Home  Login  Search 

RE: "proper protocol" in approaching a dominant


View related threads: (in this forum | in all forums)

Logged in as: Guest
 
All Forums >> [Community Discussions] >> Ask a Mistress >> RE: "proper protocol" in approaching a dominant Page: <<   < prev  1 2 [3] 4   next >   >>
Login
Message << Older Topic   Newer Topic >>
RE: "proper protocol" in approaching a dominant - 4/3/2012 4:44:22 AM   
ProlificNeeds


Posts: 1061
Joined: 5/19/2007
Status: offline
In reference to a thread on the poly forum I would hazard.

(in reply to Rochsub2009)
Profile   Post #: 41
RE: "proper protocol" in approaching a dominant - 4/3/2012 9:12:01 AM   
SweetDommes


Posts: 3313
Joined: 10/5/2004
Status: offline
Fast reply:

I agree with the majority here - read the profile and if they have specific things that they say they do or don't want (for example, our profile states to not use "mistress" or "ma'am") then go with that.
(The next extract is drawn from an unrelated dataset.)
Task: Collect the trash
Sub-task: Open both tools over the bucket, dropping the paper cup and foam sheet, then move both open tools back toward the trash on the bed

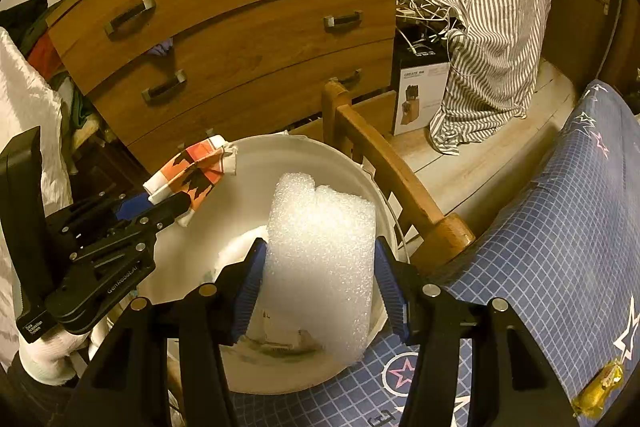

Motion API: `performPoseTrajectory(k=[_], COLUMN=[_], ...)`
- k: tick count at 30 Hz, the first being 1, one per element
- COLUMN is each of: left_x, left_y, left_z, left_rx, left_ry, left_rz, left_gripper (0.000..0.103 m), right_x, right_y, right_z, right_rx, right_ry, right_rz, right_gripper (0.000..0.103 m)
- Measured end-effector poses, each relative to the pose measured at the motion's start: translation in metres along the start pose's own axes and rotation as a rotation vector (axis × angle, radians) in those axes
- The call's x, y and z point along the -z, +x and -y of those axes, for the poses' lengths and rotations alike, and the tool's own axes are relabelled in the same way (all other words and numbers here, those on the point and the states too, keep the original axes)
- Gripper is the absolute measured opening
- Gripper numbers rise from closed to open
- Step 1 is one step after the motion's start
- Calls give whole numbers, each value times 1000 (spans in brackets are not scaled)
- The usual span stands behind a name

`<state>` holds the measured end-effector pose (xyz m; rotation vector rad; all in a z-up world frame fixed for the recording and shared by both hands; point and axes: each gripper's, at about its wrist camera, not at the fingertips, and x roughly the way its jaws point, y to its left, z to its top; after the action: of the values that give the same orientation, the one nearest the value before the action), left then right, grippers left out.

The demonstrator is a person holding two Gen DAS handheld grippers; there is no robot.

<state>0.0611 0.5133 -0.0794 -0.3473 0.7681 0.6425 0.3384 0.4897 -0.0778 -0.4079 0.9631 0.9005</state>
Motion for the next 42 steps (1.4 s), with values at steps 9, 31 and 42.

As for asking permission to "approach" - dude, it's online, you've already messaged, so on the basis of contact on the site, you've already approached. If you're asking if you can approach in real life, well, that's just creepy at that stage. Mostly, I roll my eyes and delete those messages without a reply. People have been in the chat rooms too long if they think that is how it has to work.
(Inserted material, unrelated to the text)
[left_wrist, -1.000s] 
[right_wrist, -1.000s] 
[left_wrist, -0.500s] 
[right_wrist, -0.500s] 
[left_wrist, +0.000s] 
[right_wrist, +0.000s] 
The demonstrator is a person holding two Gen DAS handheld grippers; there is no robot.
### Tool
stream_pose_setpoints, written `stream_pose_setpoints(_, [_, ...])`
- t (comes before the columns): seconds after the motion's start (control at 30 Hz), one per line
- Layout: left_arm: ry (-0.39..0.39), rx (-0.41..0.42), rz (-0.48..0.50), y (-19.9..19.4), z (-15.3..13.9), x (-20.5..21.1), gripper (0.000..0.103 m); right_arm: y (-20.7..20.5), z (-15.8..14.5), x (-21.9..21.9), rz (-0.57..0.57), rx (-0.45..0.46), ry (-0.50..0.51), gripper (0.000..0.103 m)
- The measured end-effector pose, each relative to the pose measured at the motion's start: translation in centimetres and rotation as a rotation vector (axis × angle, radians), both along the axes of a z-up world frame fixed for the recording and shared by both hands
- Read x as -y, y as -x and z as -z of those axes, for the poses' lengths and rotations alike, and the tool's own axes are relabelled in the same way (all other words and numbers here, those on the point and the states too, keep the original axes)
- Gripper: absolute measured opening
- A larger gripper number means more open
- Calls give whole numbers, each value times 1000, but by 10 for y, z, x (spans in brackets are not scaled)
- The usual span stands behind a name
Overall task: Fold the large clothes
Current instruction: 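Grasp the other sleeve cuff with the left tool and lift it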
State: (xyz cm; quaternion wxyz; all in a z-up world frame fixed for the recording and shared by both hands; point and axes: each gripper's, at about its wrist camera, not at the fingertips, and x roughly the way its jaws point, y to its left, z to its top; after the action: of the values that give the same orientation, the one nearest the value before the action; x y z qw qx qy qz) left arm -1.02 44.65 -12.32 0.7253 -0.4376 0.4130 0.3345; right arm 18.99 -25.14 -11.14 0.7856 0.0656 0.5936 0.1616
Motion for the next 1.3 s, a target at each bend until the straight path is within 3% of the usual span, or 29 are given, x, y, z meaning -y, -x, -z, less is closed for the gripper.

About the 'slashy speak' - it always looks to me like people are stuttering ... and while I don't have a problem with that in real life (as I occasionally stutter), online, there is no excuse for it. I'm also a card-carrying member of the grammar and spelling police - I may not be perfect, but being raised by an elementary school teacher will do that to you and I always proofread my e-mails/posts at least a few times before hitting ok (unless the computer decides to post it for me before I'm ready ... and yes, that does happen).
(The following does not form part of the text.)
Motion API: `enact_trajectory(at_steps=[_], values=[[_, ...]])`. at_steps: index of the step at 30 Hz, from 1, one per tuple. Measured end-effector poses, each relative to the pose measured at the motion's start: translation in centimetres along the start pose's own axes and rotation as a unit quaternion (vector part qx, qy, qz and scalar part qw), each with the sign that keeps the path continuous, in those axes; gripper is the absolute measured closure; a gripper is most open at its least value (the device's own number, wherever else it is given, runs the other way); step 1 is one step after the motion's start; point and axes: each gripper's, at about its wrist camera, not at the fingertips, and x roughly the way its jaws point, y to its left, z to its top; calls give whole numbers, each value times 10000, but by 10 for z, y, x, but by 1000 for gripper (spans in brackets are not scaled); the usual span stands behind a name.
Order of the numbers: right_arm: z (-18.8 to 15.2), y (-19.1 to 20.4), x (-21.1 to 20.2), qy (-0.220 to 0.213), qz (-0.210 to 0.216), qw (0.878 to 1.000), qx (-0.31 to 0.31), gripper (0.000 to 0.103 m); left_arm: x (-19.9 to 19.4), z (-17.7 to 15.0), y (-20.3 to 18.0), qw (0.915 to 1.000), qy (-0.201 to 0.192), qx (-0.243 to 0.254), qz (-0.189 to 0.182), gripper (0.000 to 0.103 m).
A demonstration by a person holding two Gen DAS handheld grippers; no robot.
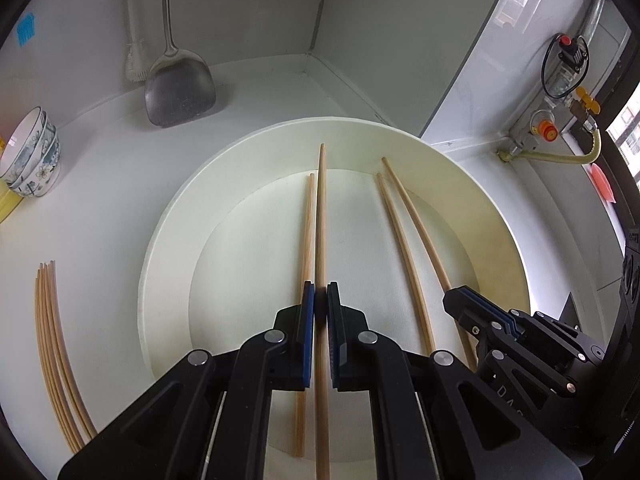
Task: Organize utensils
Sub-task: 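Carry the left tool's chopstick into the basin while the right tool carries its chopstick, then open the left tool in the basin while the right tool releases its chopstick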
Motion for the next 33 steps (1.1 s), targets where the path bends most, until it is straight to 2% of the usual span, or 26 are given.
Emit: enact_trajectory(at_steps=[12, 13, 15, 18, 24, 28, 30, 32, 33], values=[[-2, -1, 6, 124, 2, 9999, -11, 97, 17, -1, 2, 9995, 257, -76, 193, 94], [-2, -1, 4, 103, -14, 9999, 6, 97, 16, -2, 3, 9994, 266, -97, 178, 91], [0, -2, 3, 88, -34, 10000, 27, 96, 14, -2, 2, 9995, 224, -79, 229, 74], [0, -3, -2, 42, -84, 10000, 24, 96, 6, -2, 2, 9993, 67, -25, 368, 56], [-1, -2, -10, -18, -150, 9999, 57, 96, -6, -1, 8, 9989, -89, -3, 470, 48], [-4, 3, -16, -61, -160, 9998, 90, 96, -16, -4, 16, 9986, -138, 23, 500, 47], [-5, 7, -20, -95, -158, 9998, 104, 93, -23, -6, 23, 9988, -166, 24, 454, 42], [-8, 12, -26, -142, -152, 9997, 123, 84, -32, -8, 30, 9988, -205, 41, 442, 38], [-9, 16, -29, -166, -144, 9997, 123, 83, -37, -9, 33, 9988, -222, 59, 439, 37]])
Beyond that, say something about the profile - something that interested you and made you want to e-mail. I'm always much more interested in messages that ask things like "what games do you play" or "It's so nice living out in the country" or "do you actually remember all the names of all of your animals" ... something ... ANYTHING ... that shows that you actually read the profile and paid attention to it.

_____________________________

Miss Karen and Miss Holly

Earth is the insane asylum for the universe.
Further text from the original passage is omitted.